Más adelante destacó que nunca jugaron con balones inteligentes como los que se usan actualmente “sino con pelotas de cuero, por lo cual sí se necesitaba tener un buen toque y una pierna poderosa para hacer llegar al balón a ciertas distancias. Nada como ahora que tienen aire y gas, y si tienes técnica, pues haces goles hasta desde la mitad de la cancha”.
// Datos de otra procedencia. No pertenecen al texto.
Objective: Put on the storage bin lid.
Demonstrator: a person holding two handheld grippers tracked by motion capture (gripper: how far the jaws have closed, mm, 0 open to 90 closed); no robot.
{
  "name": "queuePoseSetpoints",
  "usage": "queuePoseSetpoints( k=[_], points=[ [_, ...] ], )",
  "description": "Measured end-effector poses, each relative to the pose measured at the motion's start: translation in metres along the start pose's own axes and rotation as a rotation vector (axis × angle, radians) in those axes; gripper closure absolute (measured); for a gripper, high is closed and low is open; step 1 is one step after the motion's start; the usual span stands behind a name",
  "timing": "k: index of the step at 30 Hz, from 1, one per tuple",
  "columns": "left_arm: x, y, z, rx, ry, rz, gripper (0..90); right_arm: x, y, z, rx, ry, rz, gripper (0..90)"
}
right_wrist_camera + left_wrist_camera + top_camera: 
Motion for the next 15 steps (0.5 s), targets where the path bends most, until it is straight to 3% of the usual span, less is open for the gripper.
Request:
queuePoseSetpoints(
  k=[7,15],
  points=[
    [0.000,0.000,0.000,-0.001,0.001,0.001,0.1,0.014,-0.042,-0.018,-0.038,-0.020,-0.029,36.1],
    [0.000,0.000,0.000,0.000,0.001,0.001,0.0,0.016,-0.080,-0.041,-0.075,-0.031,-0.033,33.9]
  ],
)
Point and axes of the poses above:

Para el primer mundial, en Italia, todas iban con la seguridad de que harían el mejor papel para México, porque a la Ciudad Deportiva, al Deportivo Eduardo Molina, o donde les tocara jugar, la familia siempre iba a apoyar. “Eso fue lo que nos hizo grandes, además de la unión de equipo. Cada una sabía sus habilidades y posibilidades”, enfatizó “La Pelé”.

Para el mundial de 1970 tuvieron dos meses de preparación. La prensa hablaba de “una aventura de la selección femenil”, con notas pequeñitas en un rincón de la página de deportes. “Era lógico: Las mujeres habían invadido un deporte exclusivo hasta entonces de los hombres y, obviamente, estaba muy mal visto, éramos severamente criticadas”.

María Bertha Orduña tenía sus rituales. En la capilla dedicada a la Virgen de Guadalupe en el estadio, se hincaba, juntaba sus manos y agachaba la cabeza, porque recordaba que “las batallas no se ganan de pie, se ganan de rodillas. Y antes de entrar al campo respiraba profundamente, aguantaba lo más que podía, y sentía yo como un baño de agua fría”.

En la infancia de Elvira Aracén no hubo un balón de futbol. Llegó a la CDMX desde un pequeño pueblo de Veracruz donde se jugaba beisbol y el futbol era desconocido. “Otra actividad era echar carreritas con los caballos. Por las tardes lazábamos un caballo, que ni siquiera era nuestro, y lo montábamos”. Así fue como fortaleció su mente y su cuerpo.

Llego a la Ciudad de México porque en su pueblo sólo había educación primaria. Vino a estudiar la secundaria y lo único que sabía hacer era correr. “Recuerdo que mi maestra de educación física me escogió para hacer carreras. Yo quería jugar voleibol porque todas mis amigas lo jugaban, pero la profesora me sentenció: ‘No, o corres, o te repruebo’”.

Se convirtió en saltadora de longitud y de altura, además de practicar el pentatlón, y eso, le ayudó para llegar al fútbol. Sus compañeras de la preparatoria le hicieron ver que corriendo era muy rápida, por eso la invitaron a jugar futbol con ellas, pero Elvira pensó que esa era una idea descabellada y respondió “están locas. ¿fútbol?, ¡claro que eso no”.

Un día la invitar a jugar, con la promesa que al final habría carnitas. Pensaba en ser de la porra, pero algo sucedió y no llegaron todas quienes iban a jugar. “Para un partido se necesitan mínimo ocho y únicamente eran siete… y yo. Todas me miraron y casi a coro, dijeron: ‘O entras, o perdemos y no habrá carnitas’”. Entró, anotó, y comenzó su historia.